**Exercise brief:** What lines below contain the string "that"? List them all.

╭─ Source material

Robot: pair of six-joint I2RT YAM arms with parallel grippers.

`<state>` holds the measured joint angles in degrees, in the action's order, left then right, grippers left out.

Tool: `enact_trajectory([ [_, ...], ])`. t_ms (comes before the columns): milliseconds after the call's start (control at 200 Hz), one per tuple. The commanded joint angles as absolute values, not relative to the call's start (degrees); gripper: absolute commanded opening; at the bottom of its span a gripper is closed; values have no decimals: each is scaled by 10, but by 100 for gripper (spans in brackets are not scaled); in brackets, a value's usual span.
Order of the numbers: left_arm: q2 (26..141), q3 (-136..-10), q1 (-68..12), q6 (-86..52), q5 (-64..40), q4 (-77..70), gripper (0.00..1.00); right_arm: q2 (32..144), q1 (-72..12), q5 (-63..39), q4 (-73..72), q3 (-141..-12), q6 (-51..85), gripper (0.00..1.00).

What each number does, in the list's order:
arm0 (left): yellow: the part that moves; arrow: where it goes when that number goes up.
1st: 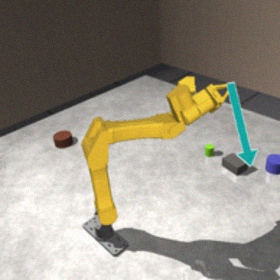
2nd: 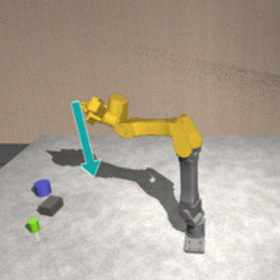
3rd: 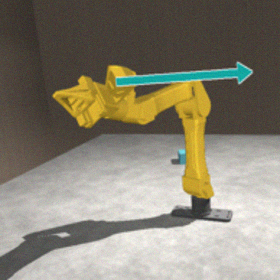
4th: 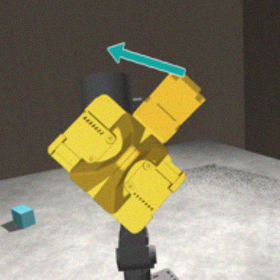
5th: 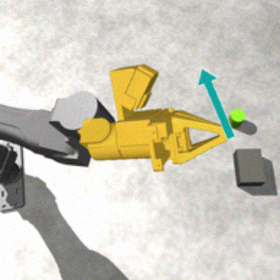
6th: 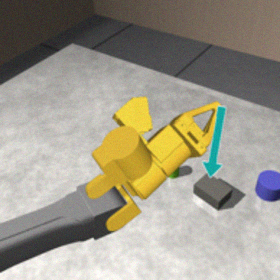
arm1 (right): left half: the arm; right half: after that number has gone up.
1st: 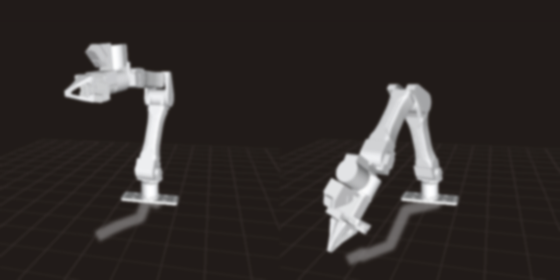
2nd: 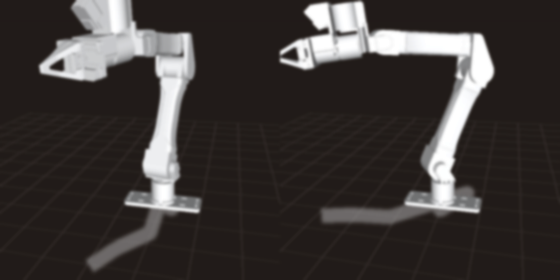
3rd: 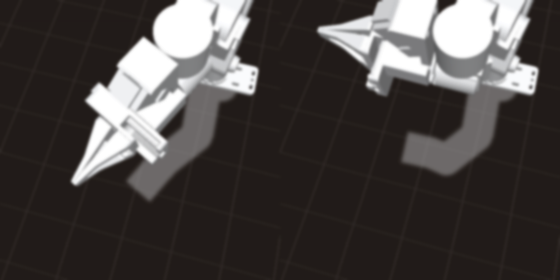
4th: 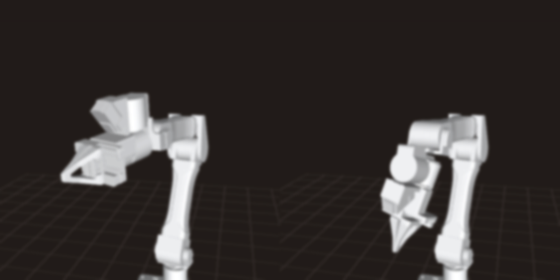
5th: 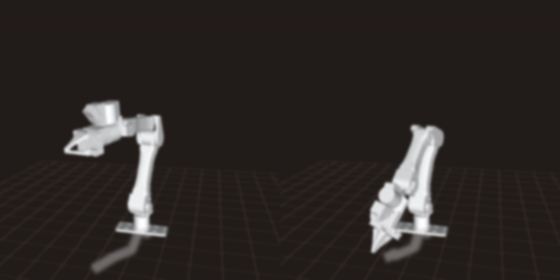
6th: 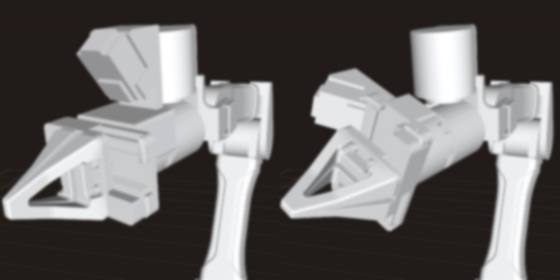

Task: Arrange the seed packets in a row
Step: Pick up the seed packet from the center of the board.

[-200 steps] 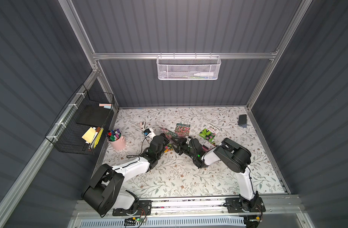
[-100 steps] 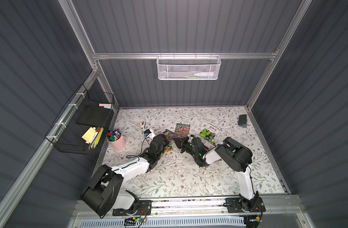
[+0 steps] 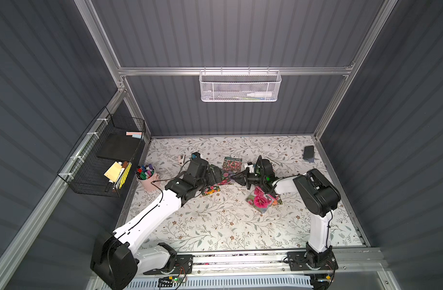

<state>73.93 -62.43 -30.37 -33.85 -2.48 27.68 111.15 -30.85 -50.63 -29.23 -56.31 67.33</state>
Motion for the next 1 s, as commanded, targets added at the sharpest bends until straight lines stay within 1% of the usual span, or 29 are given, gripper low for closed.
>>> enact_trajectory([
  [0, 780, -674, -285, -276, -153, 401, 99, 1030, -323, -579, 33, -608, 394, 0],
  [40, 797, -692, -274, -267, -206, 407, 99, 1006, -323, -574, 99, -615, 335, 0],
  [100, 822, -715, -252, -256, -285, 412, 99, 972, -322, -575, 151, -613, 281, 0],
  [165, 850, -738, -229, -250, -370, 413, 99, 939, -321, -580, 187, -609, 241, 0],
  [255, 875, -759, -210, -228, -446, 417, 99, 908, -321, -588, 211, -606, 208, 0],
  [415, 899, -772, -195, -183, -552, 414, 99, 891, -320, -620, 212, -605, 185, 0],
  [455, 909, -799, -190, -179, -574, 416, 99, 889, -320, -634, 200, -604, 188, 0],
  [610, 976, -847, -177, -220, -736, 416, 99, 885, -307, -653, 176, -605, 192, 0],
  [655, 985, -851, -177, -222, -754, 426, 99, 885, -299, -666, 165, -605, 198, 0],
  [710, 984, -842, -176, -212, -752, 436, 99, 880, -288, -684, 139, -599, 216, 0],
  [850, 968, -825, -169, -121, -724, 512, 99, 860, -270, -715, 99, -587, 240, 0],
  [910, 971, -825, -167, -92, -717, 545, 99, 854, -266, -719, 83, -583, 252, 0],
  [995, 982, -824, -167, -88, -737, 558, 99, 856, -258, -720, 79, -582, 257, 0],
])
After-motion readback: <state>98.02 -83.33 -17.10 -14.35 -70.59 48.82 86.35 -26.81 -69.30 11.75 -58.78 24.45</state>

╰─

**Answer space:**
arm0 (left): yellow: the part that moves; arrow: where it goes when that number goes up.
arm1 (right): left half: the arm; right half: after that number has gone up.

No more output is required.